== TASK OBJECTIVE ==
What follows is a listing to transcribe exactly, leaving the pictures out.

**** THE DATA ****

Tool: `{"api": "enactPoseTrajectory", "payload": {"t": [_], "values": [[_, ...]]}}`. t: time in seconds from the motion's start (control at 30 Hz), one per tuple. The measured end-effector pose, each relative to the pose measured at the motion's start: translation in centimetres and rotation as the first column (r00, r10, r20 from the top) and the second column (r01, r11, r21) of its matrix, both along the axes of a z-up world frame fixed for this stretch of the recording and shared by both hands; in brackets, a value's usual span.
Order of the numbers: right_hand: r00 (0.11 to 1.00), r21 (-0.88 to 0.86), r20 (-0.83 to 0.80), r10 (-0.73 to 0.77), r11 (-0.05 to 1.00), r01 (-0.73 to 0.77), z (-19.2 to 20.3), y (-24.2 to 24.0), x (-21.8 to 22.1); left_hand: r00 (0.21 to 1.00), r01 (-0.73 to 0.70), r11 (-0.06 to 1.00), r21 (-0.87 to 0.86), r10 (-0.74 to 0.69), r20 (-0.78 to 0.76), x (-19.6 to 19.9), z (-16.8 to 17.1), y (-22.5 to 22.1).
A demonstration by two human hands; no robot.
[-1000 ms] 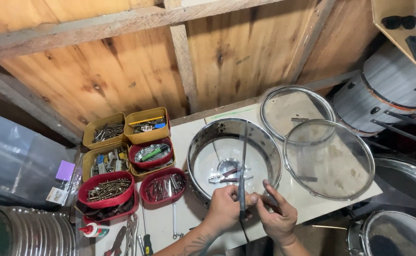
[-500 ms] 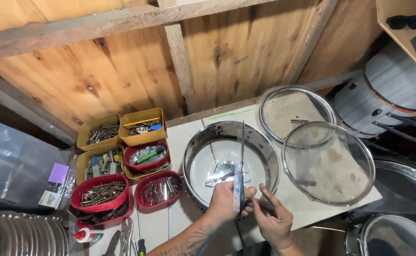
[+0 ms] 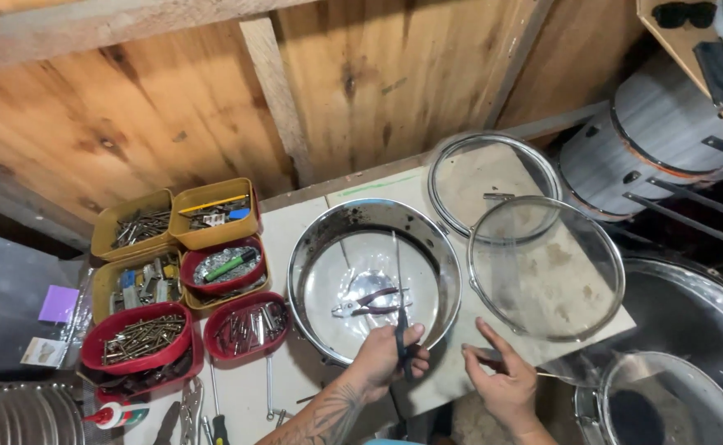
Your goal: Repairing a snare drum by using tools to adjust or install components like drum heads and snare wires.
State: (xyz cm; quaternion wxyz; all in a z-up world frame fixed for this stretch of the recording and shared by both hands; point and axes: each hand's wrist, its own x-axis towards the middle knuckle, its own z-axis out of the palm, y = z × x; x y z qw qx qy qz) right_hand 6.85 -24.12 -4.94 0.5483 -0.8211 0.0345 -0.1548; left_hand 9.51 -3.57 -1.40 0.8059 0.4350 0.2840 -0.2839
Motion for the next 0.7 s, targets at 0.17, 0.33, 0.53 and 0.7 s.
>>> {"api": "enactPoseTrajectory", "payload": {"t": [0.17, 0.33, 0.53, 0.7], "values": [[0.988, -0.179, 0.151, 0.017, 0.984, 0.011, 0.3, -3.0, -1.1, 0.981, 0.151, 0.974, 0.167, -0.169, 0.097, -2.0, -2.1, -0.6], [0.95, -0.315, 0.298, 0.097, 0.949, 0.002, 1.0, -4.7, -3.4, 0.87, 0.355, 0.851, 0.388, -0.452, 0.197, -3.3, -0.3, 1.5], [0.947, -0.251, 0.32, -0.043, 0.959, 0.128, 2.8, -7.0, -8.3, 0.619, 0.407, 0.444, 0.798, -0.777, 0.117, -5.6, 4.1, 3.3], [0.68, -0.341, -0.596, -0.427, 0.901, 0.267, 7.5, -9.8, -11.8, 0.54, 0.385, 0.318, 0.866, -0.839, 0.068, -6.7, 4.0, 3.7]]}}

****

== RESPONSE TO THIS EXERCISE ==
Tool: `{"api": "enactPoseTrajectory", "payload": {"t": [_], "values": [[_, ...]]}}`. t: time in seconds from the motion's start (control at 30 Hz), one per tuple. The measured end-effector pose, each relative to the pose measured at the motion's start: translation in centimetres and rotation as the first column (r00, r10, r20 from the top) and the second column (r01, r11, r21) of its matrix, both along the axes of a z-up world frame fixed for this stretch of the recording and shared by both hands; in brackets, a value's usual span.
Order of the numbers: right_hand: r00 (0.11 to 1.00), r21 (-0.88 to 0.86), r20 (-0.83 to 0.80), r10 (-0.73 to 0.77), r11 (-0.05 to 1.00), r01 (-0.73 to 0.77), z (-19.2 to 20.3), y (-24.2 to 24.0), x (-21.8 to 22.1); left_hand: r00 (0.21 to 1.00), r01 (-0.73 to 0.70), r11 (-0.06 to 1.00), r21 (-0.87 to 0.86), r10 (-0.74 to 0.69), r20 (-0.78 to 0.76), x (-19.6 to 19.9), z (-16.8 to 17.1), y (-22.5 to 22.1).
A demonstration by two human hands; no robot.
[-1000 ms] 
[-500 ms] 
[+0 ms] 
Your goal: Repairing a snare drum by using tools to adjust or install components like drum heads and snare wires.
State: (xyz cm; quaternion wxyz; all in a z-up world frame fixed for this stretch of the recording and shared by both hands; point and axes: each hand's wrist, its own x-axis towards the middle knuckle, its own z-axis out of the palm, y = z × x; x y z qw qx qy qz) right_hand 6.85 -24.12 -4.94 0.5483 -0.8211 0.0345 -0.1548; left_hand 9.51 -3.57 -1.40 0.8059 0.4350 0.2840 -0.2839
Motion for the next 0.7 s, targets at 0.17, 0.33, 0.53 and 0.7 s.
>>> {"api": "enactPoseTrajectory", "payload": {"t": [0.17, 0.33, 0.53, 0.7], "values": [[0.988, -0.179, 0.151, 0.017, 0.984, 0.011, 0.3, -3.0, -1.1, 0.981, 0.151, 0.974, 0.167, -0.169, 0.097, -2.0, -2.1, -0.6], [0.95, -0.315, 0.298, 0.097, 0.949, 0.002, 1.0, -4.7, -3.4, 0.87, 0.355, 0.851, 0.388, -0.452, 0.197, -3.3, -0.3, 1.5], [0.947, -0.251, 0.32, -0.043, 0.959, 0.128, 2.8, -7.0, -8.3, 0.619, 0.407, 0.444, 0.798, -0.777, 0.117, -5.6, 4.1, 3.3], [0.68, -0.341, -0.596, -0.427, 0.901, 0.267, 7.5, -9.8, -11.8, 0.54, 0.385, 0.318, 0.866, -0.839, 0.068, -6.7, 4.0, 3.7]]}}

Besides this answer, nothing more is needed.